Task brief:
Reproduce the data in its entirety, exactly as supplied.
+ + + +
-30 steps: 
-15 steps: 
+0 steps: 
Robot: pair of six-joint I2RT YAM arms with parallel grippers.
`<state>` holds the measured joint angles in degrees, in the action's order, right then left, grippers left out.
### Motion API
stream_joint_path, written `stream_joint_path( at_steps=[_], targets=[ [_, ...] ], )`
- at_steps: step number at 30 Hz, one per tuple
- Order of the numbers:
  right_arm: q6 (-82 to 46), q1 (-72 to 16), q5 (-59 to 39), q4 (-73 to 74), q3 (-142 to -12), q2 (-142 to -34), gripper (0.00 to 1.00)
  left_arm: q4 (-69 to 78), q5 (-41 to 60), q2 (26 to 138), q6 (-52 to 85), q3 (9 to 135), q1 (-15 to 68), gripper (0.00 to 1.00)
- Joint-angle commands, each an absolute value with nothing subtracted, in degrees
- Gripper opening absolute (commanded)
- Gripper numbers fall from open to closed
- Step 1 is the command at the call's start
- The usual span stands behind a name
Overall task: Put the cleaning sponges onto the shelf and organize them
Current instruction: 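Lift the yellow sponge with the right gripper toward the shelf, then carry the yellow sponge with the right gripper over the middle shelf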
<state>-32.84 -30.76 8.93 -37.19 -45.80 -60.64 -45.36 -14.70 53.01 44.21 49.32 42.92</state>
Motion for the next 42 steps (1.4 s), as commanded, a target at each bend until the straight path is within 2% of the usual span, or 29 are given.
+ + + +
Solution for this task:
-30 steps: 
-15 steps: 
+0 steps: 
Robot: pair of six-joint I2RT YAM arms with parallel grippers.
`<state>` holds the measured joint angles in degrees, in the action's order, right then left, grippers left out.
### Motion API
stream_joint_path, written `stream_joint_path( at_steps=[_], targets=[ [_, ...] ], )`
- at_steps: step number at 30 Hz, one per tuple
- Order of the numbers:
  right_arm: q6 (-82 to 46), q1 (-72 to 16), q5 (-59 to 39), q4 (-73 to 74), q3 (-142 to -12), q2 (-142 to -34), gripper (0.00 to 1.00)
  left_arm: q4 (-69 to 78), q5 (-41 to 60), q2 (26 to 138), q6 (-52 to 85), q3 (9 to 135), q1 (-15 to 68), gripper (0.00 to 1.00)
- Joint-angle commands, each an absolute value with nothing subtracted, in degrees
- Gripper opening absolute (commanded)
- Gripper numbers fall from open to closed
- Step 1 is the command at the call's start
- The usual span stands behind a name
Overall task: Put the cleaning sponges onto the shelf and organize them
Current instruction: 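Lift the yellow sponge with the right gripper toward the shelf, then carry the yellow sponge with the right gripper over the middle shelf
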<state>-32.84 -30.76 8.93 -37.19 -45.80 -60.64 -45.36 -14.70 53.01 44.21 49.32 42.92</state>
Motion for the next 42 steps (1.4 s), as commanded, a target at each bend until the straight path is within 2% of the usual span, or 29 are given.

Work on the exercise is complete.